Event Horizon Telescope Collaboration scientists use data which produced the first image of a black hole to constrain its fundamental properties.
In 2019, the EHT Collaboration published the first image of a black hole located at the centre of the galaxy M87. Now a collaboration team led by theoretical physicists at the Goethe University Frankfurt have analysed data from the black hole M87* to test Albert Einstein's theory of general relativity. According to the tests, the size of the shadow from M87* is in excellent agreement with a black hole predicted by general relativity, but narrows the properties of black holes in other theories down. These results are presented in today’s issue of the Physical Review D journal.
A team of scientists from the Event Horizon Telescope Collaboration led by Prashant Kocherlakota and Luciano Rezzolla from the Institute of Theoretical Physics at the Goethe University Frankfurt in Germany has investigated for the first time how the different theories fit with the observational data of the black hole M87* at the centre of the galaxy Messier 87. The image of M87*, taken in 2019 was a further evidence of the actual existence of black holes after, e.g., the measurement of gravitational waves in 2015.
The result of these investigations: the data from M87* are in excellent agreement with the Einstein-based theories and to a certain extent with the string-based theories. Prashant Kocherlakota, scientist at Frankfurt University and EHT Collaboration member, explains: "With the data recorded by the EHT Collaboration, we can now test different theories of physics with black hole images. Currently, we cannot reject these theories when describing the shadow size of M87*, but our calculations constrain the range of validity of these black hole models."
Luciano Rezzolla, Chair for Theoretical Physics at Frankfurt University and EHT Collaboration Board Member, says: “The idea of black holes for us theoretical physicists is at the same time a source of concern and of inspiration. While we still struggle with some of the consequences of black holes –such as the event horizon or the singularity –we seem always keen to find new black hole solutions also in other theories. It is therefore very important to obtain results like ours, which determine what is plausible and what is not. This was an important first step and our constraints will be improved as new observations are made.”
As first pointed out by the German astronomer Karl Schwarzschild, black holes bend space-time to an extreme degree due to their extraordinary concentration of mass, and heat up the matter in their vicinity so that it begins to glow. New Zealand physicist Roy Kerr showed rotation can change the black hole’s size and the geometry of its surroundings. The "edge" of a black hole is known as the event horizon, the boundary around the concentration of mass beyond which light and matter cannot escape and which makes the black hole “black”. Black holes, theory predicts, can be described by a handful of properties: mass, spin, and a variety of possible charges.
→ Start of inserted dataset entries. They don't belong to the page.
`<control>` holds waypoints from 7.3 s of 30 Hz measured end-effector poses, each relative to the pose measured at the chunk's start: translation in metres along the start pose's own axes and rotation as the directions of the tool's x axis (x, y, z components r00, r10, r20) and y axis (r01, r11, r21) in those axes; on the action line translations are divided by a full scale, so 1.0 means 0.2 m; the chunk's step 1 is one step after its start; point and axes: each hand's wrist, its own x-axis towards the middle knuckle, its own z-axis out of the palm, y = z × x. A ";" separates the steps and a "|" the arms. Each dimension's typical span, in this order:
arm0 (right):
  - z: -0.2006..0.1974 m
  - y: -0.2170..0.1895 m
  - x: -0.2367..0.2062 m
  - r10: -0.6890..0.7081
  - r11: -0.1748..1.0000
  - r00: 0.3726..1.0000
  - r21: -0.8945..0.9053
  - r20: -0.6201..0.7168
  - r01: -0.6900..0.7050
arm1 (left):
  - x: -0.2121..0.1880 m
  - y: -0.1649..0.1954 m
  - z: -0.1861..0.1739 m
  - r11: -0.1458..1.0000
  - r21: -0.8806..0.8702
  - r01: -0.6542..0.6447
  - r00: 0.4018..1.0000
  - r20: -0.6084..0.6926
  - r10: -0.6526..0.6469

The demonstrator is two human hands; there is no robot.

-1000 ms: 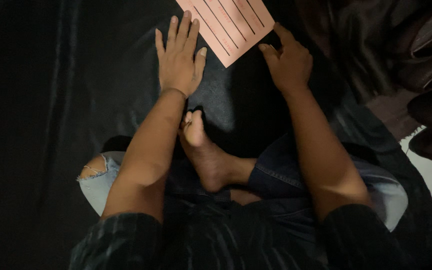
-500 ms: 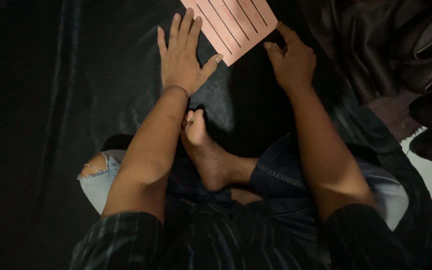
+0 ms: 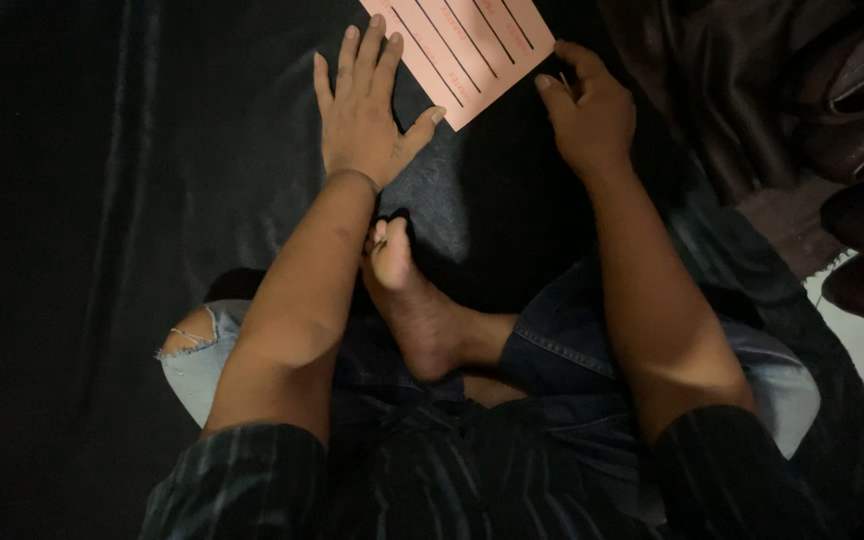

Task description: The person sits on a large black fabric spread on the floor and uses a pink paper template to mark lines onto the material with a pencil. They position the template, trace along its edges, and reposition it to create multiple parallel lines.

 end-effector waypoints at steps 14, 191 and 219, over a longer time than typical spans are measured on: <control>0.01 0.01 0.00 0.075 0.995 0.997 -0.074 0.031 -0.073 | 0.00 0.01 -0.01 1.000 0.006 0.005 1.000 0.001 -0.005; -1.27 1.00 -1.94 0.097 0.983 0.463 0.012 -0.881 -0.183 | -0.61 0.31 -0.22 0.965 0.255 0.057 0.851 0.492 -0.181; 0.07 -0.31 -0.23 -0.286 0.900 0.949 -0.301 0.137 0.315 | -0.07 -0.03 -0.26 0.981 -0.189 -0.037 0.999 -0.040 0.030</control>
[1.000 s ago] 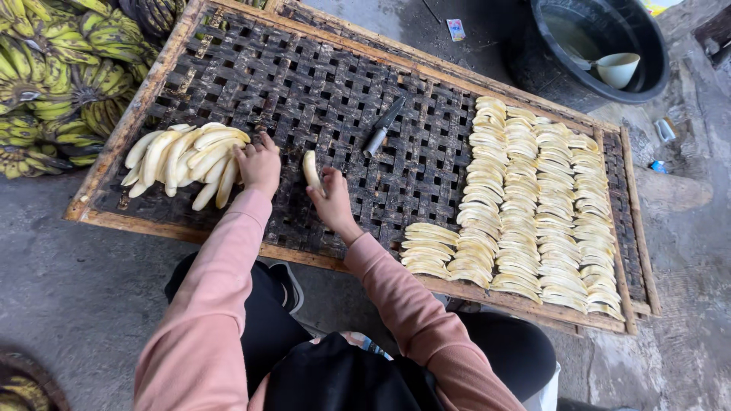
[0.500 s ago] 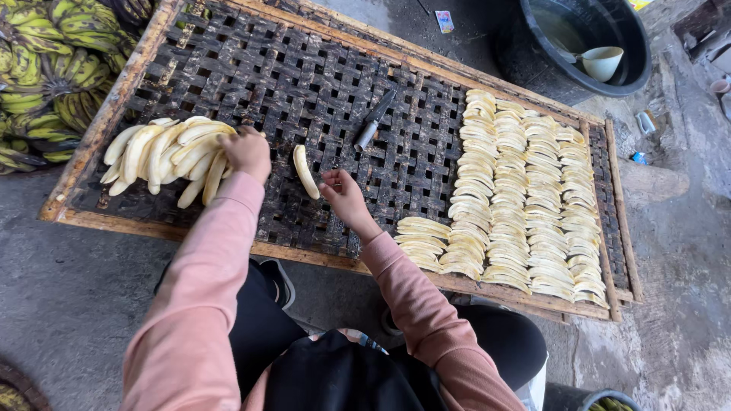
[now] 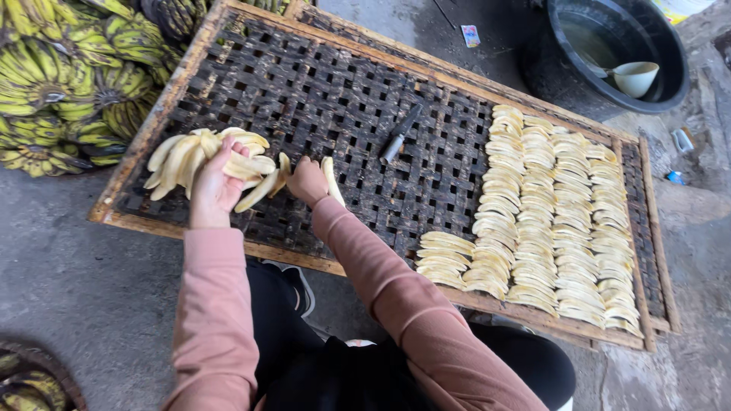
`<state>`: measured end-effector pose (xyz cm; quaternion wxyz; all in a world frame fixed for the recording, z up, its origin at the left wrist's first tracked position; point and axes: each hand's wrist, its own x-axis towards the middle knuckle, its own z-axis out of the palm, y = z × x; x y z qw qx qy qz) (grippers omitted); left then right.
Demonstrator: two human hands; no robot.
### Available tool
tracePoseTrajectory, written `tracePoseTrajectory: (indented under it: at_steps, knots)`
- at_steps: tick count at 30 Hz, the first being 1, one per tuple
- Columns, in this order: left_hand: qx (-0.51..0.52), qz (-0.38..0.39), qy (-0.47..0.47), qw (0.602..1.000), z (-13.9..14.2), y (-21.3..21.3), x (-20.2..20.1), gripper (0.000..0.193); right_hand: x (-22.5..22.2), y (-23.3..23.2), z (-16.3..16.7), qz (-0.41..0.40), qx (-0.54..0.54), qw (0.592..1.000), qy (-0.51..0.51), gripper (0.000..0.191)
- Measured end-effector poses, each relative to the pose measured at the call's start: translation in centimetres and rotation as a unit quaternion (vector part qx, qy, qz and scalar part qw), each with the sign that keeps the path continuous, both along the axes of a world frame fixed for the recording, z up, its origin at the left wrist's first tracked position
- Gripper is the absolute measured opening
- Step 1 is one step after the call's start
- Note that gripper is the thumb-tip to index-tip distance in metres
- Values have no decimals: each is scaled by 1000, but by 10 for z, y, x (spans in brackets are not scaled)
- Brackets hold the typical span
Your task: The person sits on the ground beside a woven bamboo drying tray and arranges peeled banana halves into neat rows, taking bananas one at a time from a pile on the tray and placing them into the pattern. Near the end, the person picks up a knife and whole unpeeled bananas from a basket.
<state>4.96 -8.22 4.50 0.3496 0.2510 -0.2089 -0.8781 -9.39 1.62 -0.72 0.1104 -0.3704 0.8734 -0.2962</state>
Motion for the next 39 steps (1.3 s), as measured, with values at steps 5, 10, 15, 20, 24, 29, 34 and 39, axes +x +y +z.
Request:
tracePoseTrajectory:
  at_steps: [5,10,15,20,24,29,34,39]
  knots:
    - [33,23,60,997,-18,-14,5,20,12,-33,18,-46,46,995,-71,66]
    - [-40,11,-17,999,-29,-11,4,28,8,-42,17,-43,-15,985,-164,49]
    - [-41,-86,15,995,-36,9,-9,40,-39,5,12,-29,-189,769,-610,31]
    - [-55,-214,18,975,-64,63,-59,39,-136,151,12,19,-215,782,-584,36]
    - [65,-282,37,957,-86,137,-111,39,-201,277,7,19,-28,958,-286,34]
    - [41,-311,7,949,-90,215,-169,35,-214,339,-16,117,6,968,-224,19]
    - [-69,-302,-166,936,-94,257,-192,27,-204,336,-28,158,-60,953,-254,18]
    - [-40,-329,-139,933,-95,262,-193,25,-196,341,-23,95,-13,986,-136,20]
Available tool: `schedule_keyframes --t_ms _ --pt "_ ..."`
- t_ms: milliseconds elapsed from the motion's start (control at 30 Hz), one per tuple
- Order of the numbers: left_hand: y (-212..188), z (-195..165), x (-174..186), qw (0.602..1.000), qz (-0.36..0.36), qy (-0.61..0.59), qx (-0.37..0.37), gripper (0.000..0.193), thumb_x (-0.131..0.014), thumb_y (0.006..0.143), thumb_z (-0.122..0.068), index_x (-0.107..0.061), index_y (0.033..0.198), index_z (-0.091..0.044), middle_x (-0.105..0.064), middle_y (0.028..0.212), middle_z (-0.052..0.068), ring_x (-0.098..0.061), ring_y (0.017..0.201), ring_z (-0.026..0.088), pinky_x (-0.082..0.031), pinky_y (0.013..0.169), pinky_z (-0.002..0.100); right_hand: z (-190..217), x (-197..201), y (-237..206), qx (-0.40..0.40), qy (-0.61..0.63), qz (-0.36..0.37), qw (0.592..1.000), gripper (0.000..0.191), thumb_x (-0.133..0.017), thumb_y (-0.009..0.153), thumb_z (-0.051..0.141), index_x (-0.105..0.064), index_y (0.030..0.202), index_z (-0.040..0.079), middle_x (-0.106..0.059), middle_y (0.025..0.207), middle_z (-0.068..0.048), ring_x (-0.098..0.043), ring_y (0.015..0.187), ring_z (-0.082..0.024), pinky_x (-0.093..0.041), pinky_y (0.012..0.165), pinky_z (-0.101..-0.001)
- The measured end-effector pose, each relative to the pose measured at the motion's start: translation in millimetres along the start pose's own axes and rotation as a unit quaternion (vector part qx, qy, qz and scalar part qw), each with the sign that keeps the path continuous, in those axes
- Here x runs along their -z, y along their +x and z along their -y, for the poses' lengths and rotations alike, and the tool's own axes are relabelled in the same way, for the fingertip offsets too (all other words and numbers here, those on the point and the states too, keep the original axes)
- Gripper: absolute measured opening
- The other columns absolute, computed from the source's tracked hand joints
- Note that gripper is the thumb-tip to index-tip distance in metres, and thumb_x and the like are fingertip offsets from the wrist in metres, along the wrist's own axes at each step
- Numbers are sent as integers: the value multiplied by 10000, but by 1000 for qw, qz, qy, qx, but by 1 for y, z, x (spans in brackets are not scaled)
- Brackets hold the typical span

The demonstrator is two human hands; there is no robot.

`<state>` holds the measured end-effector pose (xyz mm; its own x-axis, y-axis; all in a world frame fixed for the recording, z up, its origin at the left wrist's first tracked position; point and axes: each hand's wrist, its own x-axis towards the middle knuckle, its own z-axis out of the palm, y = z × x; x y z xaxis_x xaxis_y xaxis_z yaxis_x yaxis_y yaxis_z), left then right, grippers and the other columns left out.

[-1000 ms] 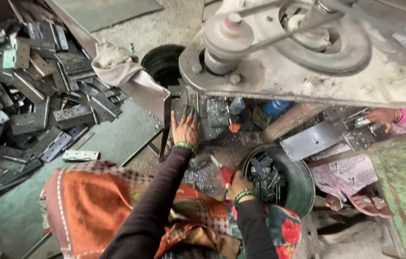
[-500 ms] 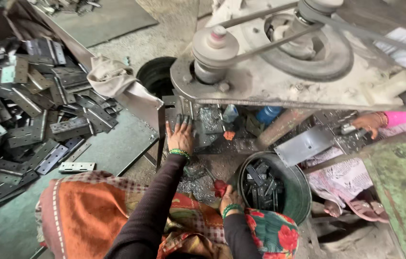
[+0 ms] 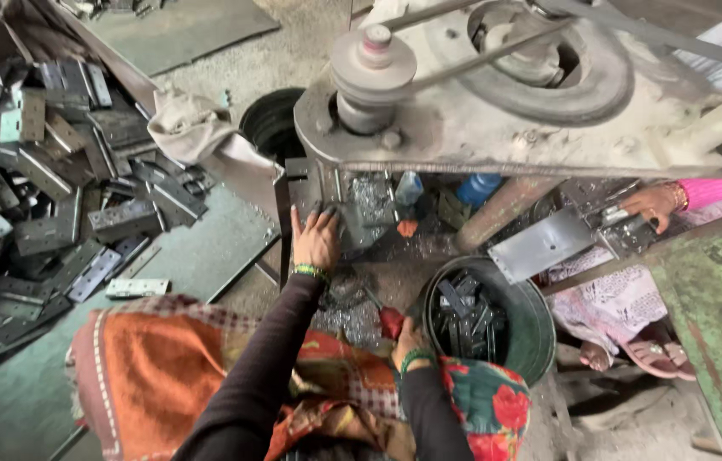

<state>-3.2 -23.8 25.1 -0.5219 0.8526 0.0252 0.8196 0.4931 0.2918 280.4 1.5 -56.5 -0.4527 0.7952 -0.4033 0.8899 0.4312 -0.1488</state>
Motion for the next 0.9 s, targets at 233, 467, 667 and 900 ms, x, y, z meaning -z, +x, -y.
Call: schedule_keyframes --t_ms 233,467,667,900 --pt "32 -3 -5 987 -111 118 -9 621 -433 966 -316 -355 1563 -165 -390 1604 61 -346 1448 287 16 1180 658 -16 7 -5 43 17 -79 996 515 -698 896 279 -437 1304 103 -655 1199 -240 -665 1094 -418 -551 899 -521" --pt "-7 9 -10 994 -62 60 -65 472 -499 1021 -343 -486 1462 -174 -467 1549 43 -354 1464 301 -126 1218 673 -18 -31 -9 38 21 -124 991 720 -709 886 313 -334 1482 161 -612 1265 -244 -646 1096 -431 -543 894 -528" --pt "-50 132 39 988 3 -99 -121 411 -613 928 -338 -675 1334 -315 -665 1402 12 -578 1288 254 -466 1090 481 -20 -40 -3 54 75 -123 988 786 -723 847 275 -311 1509 169 -587 1353 -223 -624 1160 -447 -531 923 -532" --pt "-42 280 99 944 -211 120 226 426 -666 854 -285 -712 1241 -115 -700 1277 126 -598 1230 310 -494 980 499 -18 -44 1 29 49 -137 989 682 -712 856 302 -412 1448 148 -635 1296 -227 -655 1135 -416 -547 926 -497"
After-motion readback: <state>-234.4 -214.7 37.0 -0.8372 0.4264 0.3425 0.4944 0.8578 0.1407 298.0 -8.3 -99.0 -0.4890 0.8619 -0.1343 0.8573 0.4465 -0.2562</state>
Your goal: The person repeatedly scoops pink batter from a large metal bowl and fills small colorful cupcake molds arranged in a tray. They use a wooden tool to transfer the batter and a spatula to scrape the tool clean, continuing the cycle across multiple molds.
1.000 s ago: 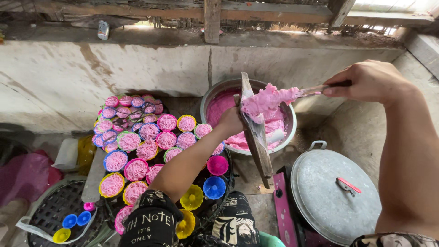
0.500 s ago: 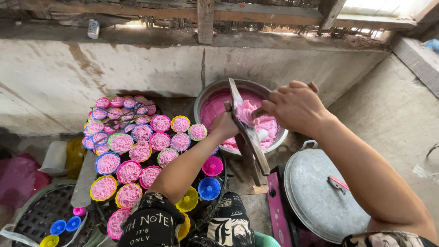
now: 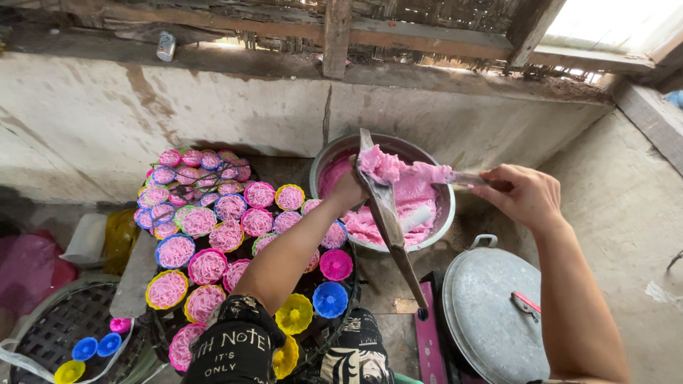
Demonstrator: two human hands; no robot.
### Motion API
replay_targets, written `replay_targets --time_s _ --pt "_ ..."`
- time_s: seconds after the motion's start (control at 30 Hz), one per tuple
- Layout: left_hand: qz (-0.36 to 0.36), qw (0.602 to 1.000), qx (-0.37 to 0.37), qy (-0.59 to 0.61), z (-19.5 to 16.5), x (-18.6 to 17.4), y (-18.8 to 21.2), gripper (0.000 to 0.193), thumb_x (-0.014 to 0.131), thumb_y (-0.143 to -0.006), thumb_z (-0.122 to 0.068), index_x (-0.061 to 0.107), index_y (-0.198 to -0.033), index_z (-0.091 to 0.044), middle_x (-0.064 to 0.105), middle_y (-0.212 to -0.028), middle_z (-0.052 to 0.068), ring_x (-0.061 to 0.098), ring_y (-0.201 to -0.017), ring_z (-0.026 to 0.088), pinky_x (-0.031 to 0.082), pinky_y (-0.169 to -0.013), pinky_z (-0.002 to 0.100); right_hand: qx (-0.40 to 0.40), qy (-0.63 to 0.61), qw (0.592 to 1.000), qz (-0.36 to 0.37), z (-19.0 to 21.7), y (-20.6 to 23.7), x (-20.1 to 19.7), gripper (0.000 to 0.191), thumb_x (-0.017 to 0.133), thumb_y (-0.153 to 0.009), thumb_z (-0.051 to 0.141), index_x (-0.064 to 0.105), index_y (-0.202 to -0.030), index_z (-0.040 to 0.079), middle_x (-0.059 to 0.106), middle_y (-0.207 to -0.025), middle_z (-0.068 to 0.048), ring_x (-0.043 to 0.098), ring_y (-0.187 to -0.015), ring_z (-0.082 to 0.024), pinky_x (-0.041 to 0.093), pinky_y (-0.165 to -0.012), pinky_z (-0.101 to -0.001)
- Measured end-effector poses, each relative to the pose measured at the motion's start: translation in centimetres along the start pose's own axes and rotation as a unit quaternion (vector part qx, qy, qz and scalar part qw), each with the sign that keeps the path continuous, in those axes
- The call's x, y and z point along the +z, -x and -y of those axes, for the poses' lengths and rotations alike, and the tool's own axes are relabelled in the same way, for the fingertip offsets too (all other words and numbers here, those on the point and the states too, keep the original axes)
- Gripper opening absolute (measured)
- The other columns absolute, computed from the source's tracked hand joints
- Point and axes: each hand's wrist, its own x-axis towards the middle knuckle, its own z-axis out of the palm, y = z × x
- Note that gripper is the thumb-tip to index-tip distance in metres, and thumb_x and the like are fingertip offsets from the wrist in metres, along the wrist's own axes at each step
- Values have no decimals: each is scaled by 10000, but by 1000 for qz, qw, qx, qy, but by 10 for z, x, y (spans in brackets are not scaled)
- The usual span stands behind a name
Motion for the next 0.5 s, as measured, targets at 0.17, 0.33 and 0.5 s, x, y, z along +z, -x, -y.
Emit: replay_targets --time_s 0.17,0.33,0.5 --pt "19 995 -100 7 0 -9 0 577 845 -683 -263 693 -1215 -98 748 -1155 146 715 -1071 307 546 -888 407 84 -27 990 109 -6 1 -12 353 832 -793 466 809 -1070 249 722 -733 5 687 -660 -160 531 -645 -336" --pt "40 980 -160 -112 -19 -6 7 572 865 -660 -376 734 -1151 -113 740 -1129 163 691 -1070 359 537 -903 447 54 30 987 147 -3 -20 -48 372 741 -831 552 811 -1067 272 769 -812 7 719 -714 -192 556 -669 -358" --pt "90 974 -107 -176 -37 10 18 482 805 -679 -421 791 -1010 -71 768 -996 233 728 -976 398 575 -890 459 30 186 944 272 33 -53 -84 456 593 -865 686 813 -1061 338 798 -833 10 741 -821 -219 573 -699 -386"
In the Event Horizon Telescope collaboration, telescopes from 19 observatories around the globe are interconnected to form a virtual giant telescope with a dish as big as the Earth itself. With the precision of this telescope, a newspaper in New York could be read from a street café in Berlin.
Figure: Event horizon sizes for different theories of gravity. All of these black holes cast dark shadows that are distinguishable from each other in size, but only those that fall in the gray band are compatible with the 2017 EHT measurements of M87*, and in this image, the one represented in red at the bottom is too small to be a viable model for M87*. © P. Kocherlakota (Univ. Frankfurt), EHT Collaboration & Fiks Film 2021 [JPG]
Video (Thumbnail): Constraining black hole models with EHT observations | Event Horizon Telescope (See YouTube version and MP4) - © P. Kocherlakota & L. Rezzolla (Univ. Frankfurt), EHT Collaboration & Fiks Film 2021, Directed by Nelis Claasen,
The Physical Review D publication (volume 103) reporting these results, with title Constraints on black-hole charges with the 2017 EHT observations of M87*, is available at doi:10.1103/PhysRevD.103.104047 (open access). Leading authors of the paper are Prashant Kocherlakota and Luciano Rezzolla as members of the EHT Collaboration.
The individual EHT telescopes involved are: ALMA, APEX, the IRAM 30-meter Telescope, the James Clerk Maxwell Telescope (JCMT), the Large Millimeter Telescope (LMT), the Submillimeter Array (SMA), the Submillimeter Telescope (SMT), and the South Pole Telescope (SPT). The Greenland Telescope, the Kitt Peak Telescope, and NOEMA joined EHT after the 2017 observations.
The EHT consortium consists of 13 stakeholder institutes: the Academia Sinica Institute of Astronomy and Astrophysics, the University of Arizona, the University of Chicago, the East Asian Observatory, Goethe-Universitaet Frankfurt, Institut de Radioastronomie Millimétrique (MPG/CNRS/IGN), Large Millimeter Telescope, Max Planck Institute for Radio Astronomy, MIT Haystack Observatory, National Astronomical Observatory of Japan, Perimeter Institute for Theoretical Physics, Radboud University and the Smithsonian Astrophysical Observatory.